* **Aim of the task**: Set down each line from the start of the material exactly, please, up to and including the one that contains "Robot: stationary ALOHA".

======== Exercise input

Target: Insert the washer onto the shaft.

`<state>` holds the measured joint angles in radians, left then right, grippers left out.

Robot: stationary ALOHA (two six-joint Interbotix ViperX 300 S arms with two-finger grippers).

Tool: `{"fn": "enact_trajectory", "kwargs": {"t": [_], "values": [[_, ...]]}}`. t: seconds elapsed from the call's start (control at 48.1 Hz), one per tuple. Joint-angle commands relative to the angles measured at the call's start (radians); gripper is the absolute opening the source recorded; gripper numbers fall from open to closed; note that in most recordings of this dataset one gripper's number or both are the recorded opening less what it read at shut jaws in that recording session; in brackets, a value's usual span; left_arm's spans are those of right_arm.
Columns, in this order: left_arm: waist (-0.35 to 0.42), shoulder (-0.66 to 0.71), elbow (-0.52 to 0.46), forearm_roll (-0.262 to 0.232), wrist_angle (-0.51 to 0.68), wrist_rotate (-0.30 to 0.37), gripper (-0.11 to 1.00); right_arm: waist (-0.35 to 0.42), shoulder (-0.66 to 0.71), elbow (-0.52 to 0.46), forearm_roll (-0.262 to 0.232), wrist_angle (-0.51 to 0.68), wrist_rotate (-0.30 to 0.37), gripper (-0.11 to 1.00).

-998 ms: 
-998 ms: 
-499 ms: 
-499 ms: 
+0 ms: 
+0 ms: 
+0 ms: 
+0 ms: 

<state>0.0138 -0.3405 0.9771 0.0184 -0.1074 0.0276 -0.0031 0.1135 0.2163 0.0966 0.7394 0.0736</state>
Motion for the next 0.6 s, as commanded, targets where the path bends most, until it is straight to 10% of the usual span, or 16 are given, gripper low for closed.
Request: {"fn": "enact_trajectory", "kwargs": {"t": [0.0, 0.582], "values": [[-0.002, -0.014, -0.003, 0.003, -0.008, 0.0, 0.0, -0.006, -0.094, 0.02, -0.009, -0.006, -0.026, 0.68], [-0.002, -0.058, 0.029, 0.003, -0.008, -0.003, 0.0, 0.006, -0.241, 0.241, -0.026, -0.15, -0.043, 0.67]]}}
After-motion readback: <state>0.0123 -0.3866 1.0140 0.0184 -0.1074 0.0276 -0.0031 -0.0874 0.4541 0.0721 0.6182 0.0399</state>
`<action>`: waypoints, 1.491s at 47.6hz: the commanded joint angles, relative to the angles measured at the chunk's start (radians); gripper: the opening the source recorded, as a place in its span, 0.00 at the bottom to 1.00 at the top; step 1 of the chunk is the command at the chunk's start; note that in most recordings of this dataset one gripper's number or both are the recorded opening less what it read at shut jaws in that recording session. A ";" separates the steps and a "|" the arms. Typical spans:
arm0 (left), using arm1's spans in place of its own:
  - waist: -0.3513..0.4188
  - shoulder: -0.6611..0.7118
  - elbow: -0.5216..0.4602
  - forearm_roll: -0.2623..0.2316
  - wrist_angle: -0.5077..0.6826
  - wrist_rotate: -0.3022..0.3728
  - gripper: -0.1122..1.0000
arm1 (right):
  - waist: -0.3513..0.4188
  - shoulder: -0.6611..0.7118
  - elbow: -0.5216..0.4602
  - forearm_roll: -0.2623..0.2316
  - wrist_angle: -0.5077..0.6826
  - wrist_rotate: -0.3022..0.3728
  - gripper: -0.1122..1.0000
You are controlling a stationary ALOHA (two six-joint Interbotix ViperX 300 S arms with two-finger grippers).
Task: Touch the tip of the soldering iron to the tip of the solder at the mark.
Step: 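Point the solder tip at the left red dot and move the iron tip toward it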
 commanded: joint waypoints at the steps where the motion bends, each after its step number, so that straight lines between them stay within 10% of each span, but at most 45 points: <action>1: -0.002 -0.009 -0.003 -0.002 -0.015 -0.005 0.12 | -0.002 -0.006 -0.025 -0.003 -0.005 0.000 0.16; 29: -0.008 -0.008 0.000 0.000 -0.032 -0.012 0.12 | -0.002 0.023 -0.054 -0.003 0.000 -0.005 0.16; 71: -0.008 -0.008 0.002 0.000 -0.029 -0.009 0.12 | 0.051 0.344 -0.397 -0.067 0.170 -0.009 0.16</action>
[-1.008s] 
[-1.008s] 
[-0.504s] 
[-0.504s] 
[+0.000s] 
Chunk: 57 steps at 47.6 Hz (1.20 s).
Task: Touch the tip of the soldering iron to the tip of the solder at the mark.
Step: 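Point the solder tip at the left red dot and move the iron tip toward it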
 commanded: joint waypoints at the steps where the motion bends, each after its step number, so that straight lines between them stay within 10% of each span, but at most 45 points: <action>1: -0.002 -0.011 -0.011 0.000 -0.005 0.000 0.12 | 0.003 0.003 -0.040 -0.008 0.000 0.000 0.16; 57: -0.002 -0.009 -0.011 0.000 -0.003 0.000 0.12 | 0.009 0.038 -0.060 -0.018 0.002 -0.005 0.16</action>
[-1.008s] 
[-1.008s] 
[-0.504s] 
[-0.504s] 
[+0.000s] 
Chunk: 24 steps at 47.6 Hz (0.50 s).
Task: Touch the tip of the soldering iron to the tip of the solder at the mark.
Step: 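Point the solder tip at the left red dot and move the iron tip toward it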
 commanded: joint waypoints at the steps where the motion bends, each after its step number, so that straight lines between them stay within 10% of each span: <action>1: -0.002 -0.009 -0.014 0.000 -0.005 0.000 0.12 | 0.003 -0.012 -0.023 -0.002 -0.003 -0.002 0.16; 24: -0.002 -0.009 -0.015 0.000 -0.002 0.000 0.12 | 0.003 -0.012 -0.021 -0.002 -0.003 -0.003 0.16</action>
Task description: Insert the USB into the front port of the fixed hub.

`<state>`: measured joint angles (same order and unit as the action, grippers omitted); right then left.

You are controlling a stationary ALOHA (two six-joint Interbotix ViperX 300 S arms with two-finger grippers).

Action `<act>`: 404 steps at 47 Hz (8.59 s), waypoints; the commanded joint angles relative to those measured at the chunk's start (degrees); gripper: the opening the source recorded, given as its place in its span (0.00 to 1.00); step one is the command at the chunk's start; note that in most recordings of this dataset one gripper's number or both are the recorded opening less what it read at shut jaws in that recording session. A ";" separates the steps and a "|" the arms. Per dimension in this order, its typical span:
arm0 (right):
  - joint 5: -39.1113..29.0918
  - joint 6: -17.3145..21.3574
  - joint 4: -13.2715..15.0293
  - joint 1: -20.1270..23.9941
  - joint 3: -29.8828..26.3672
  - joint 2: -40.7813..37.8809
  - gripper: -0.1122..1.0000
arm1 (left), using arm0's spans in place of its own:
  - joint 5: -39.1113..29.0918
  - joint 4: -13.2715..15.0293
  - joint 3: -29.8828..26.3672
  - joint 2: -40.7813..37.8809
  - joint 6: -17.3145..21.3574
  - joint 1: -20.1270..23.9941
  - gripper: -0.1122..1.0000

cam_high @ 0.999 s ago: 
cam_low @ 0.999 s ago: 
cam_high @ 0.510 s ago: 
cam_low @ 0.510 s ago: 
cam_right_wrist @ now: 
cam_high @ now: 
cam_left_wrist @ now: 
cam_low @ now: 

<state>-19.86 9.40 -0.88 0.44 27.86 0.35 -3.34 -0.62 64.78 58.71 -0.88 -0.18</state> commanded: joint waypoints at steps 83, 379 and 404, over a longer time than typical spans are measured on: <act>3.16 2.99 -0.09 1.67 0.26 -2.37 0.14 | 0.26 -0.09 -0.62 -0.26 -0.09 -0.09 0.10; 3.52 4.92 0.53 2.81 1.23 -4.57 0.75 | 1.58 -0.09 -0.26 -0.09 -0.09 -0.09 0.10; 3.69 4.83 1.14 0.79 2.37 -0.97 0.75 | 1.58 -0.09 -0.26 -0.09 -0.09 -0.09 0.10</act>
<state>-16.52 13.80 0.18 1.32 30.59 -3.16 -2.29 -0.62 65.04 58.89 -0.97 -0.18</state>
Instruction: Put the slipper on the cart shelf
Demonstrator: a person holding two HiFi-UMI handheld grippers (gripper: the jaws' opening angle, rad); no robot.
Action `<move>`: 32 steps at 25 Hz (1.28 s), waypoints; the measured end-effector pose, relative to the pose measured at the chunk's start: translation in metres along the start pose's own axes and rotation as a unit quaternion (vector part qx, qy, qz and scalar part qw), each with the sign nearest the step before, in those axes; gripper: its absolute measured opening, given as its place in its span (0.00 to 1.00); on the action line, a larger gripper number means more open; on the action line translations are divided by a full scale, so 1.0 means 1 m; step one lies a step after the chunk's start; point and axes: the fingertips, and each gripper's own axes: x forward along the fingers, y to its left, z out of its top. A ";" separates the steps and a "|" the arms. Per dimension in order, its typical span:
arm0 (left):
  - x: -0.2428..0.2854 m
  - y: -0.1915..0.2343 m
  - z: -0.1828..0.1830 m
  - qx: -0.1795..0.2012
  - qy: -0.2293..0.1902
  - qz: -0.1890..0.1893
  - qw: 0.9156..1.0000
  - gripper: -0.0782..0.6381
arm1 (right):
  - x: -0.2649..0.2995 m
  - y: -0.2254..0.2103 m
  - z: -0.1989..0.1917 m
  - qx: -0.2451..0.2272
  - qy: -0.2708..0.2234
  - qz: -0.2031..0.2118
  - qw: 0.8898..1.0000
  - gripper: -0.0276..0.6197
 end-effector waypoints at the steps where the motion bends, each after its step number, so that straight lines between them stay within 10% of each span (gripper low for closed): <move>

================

* **Response to this task**:
Target: Insert the washer onto the shaft.

`<state>` holds the measured joint angles in radians, left then right, grippers left out.

Robot: stationary ALOHA (two six-joint Interbotix ViperX 300 S arms with two-finger grippers).

What appears above is the full answer.